Making gridding faster

Hello everyone,

I would like to share with you my recent experience with gridding data and how using multiprocessing on a High-Performance Computing (HPC) cluster has dramatically reduced my processing time. In fact, I was able to grid 54 files of NEXRAD data in less than 10 minutes.

To achieve this, I used the multiprocessing library in Python, which allows multiple processes to run simultaneously, taking advantage of the cluster’s computing power. I want to emphasize that I did not try this approach on my local machine, and it is essential to have access to a powerful computing resource to benefit from multiprocessing.

import warnings
warnings.filterwarnings("ignore")
import pyart
import numpy as np
from matplotlib import pyplot as plt
import glob, os
from datetime import datetime
import time
import sys
import multiprocessing as mp

# Define a function that takes a file name and writes the GRID file
def process_file(nexrad_dir, rfile):
    print(f'Reading file: {rfile.split("/")[-1]}')
    radar = pyart.io.read(rfile)
    radar = filter_data(radar, "DBZ", "VEL")
    max_rng = 360.*1e3 # np.ceil(radar.range['data'].max())
    grid = pyart.map.grid_from_radars(radar,(61,721,721),
                       ((0.,15000.),(-max_rng, max_rng),(-max_rng, max_rng)), 
                                       weighting_function='Barnes2',
                                      fields=['REF', 'VEL', 'ZDR', 'RHO']
                                     )
    
    print(f'Deleting: {rfile.split("/")[-1]}')
    del radar

    # Extract the NEXRAD file number from the file name
    file_number = rfile.split('NEXRAD')[-1]

    # Construct the full path to the GRID file using os.path.join()
    grid_file_path = os.path.join(nexrad_dir, f'GRID{file_number}')
    
    print(f'Saving Grid: {rfile.split("/")[-1]}')
    # Write the GRID file using pyart.io.write_grid()
    pyart.io.write_grid(filename=grid_file_path, grid=grid)


def process_file_wrapper(args):
    return process_file(*args)


nexrad_dir = "/xxxxxxx/xxxxx/xxxxx/xxxx/obsdata/2022/NEXRAD/"
data_files = get_nexrad_data_files("20220330220000", "20220331040000")

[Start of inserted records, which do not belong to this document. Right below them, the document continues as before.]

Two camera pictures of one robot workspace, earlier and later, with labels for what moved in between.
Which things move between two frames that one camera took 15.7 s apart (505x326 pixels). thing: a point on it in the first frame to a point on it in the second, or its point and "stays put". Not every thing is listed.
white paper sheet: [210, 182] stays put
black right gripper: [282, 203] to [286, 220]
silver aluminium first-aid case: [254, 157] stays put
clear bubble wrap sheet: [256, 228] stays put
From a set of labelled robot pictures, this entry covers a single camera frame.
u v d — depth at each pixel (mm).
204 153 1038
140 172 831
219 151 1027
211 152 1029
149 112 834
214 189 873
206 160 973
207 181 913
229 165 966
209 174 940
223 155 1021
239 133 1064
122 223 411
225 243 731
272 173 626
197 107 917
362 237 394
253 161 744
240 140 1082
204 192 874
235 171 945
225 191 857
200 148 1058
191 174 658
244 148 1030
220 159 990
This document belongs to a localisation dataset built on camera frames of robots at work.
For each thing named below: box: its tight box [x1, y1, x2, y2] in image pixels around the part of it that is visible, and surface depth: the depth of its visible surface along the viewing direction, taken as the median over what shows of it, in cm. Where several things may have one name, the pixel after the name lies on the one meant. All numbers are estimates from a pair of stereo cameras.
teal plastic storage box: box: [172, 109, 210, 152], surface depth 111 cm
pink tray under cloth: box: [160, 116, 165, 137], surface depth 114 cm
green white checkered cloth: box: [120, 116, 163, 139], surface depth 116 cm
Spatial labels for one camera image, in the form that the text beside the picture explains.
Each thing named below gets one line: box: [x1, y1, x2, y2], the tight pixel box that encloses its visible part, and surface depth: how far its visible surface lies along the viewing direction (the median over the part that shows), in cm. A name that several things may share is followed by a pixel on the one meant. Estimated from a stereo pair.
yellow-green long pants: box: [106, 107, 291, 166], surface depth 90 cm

# Create a pool of worker processes with 100 CPUs
pool = mp.Pool(processes=100)

# Map the data files to the process_file function to process them in parallel
results = pool.map(process_file_wrapper, [(nexrad_dir, f) for f in data_files])

# Close the pool of worker processes
pool.close()
pool.join()
1 Like

Have you tried using dask and dask-jobqueue for your processing? The first makes mapping these radar processing tasks in parallel very easy with the use of a dask bag. The latter is a way to have it interact with slurm/PBS clusters from within Python so that you can map your task to multiple nodes. This is what we use all the time for our ARM processing.

https://jobqueue.dask.org/en/latest/

For mapping PyDDA on a GPU cluster there is also dask-cuda, which will extend dask’s functionality to GPU-based nodes.

1 Like

Hi @rcjackson,

Thanks for suggesting dask and dask-jobqueue for processing radar data in parallel. I’ve had some errors in the past when trying to use them, but I’m willing to give it another shot. If you have any helpful resources or code to get me started, I’d appreciate it.

@syedhamidali - I recommend checking out the notebooks/talk I gave at one of the Dask Demo Days where I showcased how to use Py-ART/Xradar to scale analysis with Dask

In the readme, you will find the link to the youtube video, while the repository contains the notebooks and execution environment.

1 Like